Selon Club of Mozambique, Cuba se trouve actuellement sous une pression accrue de l'administration Trump, qui a intensifié ses efforts pour affaiblir le régime communiste cubain. Contrairement à la situation au Venezuela, où la lutte pour le pouvoir est marquée par l'absence de leadership et une opposition fragmentée, Cuba présente une structure plus cohésive.

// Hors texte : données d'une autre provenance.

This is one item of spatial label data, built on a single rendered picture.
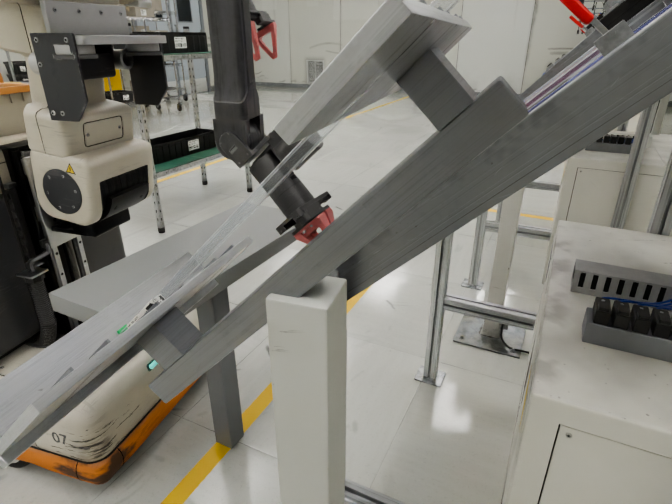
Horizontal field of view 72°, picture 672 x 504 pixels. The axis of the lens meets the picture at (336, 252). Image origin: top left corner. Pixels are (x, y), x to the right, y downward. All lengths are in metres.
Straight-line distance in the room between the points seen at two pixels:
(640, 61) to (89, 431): 1.20
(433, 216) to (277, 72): 10.62
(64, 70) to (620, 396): 1.07
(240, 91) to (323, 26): 9.80
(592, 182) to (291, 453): 1.72
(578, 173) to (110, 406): 1.76
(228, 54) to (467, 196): 0.41
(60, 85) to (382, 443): 1.16
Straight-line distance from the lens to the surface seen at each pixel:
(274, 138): 0.76
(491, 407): 1.59
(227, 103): 0.76
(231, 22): 0.75
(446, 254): 1.38
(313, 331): 0.42
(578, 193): 2.06
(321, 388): 0.46
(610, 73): 0.54
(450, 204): 0.57
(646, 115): 1.97
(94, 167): 1.15
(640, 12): 0.89
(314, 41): 10.64
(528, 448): 0.74
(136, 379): 1.32
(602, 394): 0.71
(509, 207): 1.66
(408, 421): 1.49
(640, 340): 0.80
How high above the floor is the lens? 1.04
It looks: 25 degrees down
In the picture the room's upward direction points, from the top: straight up
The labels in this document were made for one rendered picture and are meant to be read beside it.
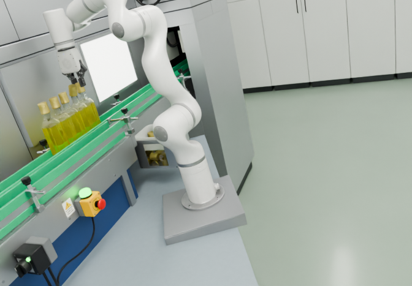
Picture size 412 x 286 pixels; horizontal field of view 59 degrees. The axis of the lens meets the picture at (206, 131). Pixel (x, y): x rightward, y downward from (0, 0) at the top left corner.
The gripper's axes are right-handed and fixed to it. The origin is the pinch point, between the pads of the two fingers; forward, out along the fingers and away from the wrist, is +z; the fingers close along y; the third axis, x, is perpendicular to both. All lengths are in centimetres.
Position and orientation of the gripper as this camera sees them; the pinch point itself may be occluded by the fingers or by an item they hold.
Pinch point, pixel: (78, 82)
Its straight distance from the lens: 174.0
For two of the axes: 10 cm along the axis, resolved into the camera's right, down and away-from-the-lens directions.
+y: 9.1, -0.5, -4.0
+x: 3.5, -4.3, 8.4
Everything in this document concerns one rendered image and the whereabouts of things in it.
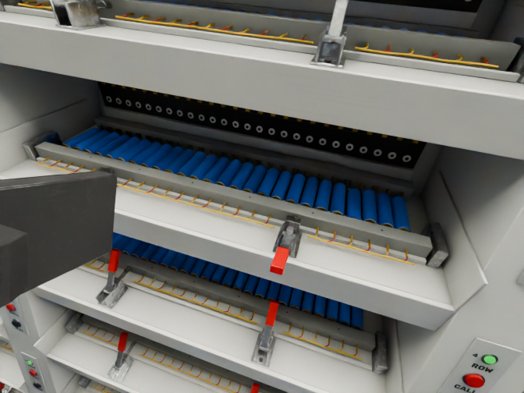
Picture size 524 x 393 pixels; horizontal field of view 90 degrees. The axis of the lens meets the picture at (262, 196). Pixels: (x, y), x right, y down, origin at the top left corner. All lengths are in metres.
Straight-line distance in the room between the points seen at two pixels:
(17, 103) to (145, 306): 0.36
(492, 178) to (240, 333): 0.38
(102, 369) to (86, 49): 0.57
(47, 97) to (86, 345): 0.49
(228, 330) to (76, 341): 0.38
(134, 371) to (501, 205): 0.65
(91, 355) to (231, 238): 0.47
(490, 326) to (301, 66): 0.31
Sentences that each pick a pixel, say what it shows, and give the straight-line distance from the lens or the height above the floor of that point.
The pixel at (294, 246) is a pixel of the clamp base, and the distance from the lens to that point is 0.29.
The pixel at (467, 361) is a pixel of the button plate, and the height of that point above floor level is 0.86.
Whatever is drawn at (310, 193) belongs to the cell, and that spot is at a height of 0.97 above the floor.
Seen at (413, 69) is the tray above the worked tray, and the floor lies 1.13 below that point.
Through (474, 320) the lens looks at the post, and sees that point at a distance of 0.35.
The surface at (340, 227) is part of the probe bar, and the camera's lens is 0.33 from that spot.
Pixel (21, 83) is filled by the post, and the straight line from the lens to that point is 0.54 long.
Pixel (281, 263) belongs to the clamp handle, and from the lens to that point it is 0.24.
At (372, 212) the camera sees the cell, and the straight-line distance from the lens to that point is 0.36.
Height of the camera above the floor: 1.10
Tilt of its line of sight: 24 degrees down
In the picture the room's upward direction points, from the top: 9 degrees clockwise
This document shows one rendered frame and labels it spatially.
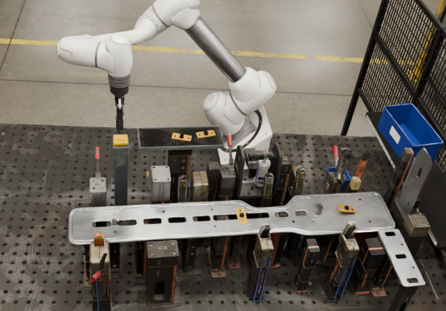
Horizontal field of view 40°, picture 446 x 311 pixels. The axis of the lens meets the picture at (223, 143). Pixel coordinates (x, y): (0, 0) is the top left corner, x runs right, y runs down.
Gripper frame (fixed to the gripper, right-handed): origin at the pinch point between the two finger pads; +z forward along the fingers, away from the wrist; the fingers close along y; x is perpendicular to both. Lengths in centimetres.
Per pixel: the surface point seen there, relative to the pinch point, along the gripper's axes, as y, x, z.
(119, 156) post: 3.8, -0.4, 15.6
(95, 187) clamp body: 19.2, -10.7, 19.1
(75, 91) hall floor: -191, -28, 124
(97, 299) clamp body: 58, -11, 42
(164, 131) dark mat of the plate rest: -4.0, 19.5, 8.8
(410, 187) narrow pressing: 33, 123, 12
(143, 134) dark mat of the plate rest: -2.5, 10.4, 8.8
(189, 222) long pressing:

En effet, le pays manque d'un leader d'opposition clair, ce qui le rend plus difficile à déstabiliser.

Les experts soulignent que l'idéologie profondément ancrée au sein de la population cubaine joue un rôle crucial dans la résistance au changement. La population, historiquement fidèle à l'idée de la révolution, renforce la légitimité du gouvernement face aux tentatives de pression extérieures. Cet engouement pour les valeurs révolutionnaires et la solidarité nationale crée un environnement où la résistance à la pression des États-Unis est plus probable.

De plus, les contraintes légales imposées par les États-Unis compliquent la mise en œuvre de nouvelles politiques qui pourraient favoriser des changements rapides. Le système économique cubain, qui est principalement dirigé par l'État, limite également les possibilités de réforme, rendant difficile l'adoption de modèles économiques extérieurs. Les sanctions économiques imposées par les États-Unis ont eu pour effet de solidifier la position du régime cubain, qui peut se présenter comme la victime des agressions extérieures.

En conclusion, bien que Cuba fasse face à une pression internationale croissante, sa structure interne, son absence d'opposition claire et son économie contrôlée par l'État lui confèrent une résilience unique qui le distingue de la situation au Venezuela. Les implications de ce contexte continuent d'intéresser les observateurs des relations internationales.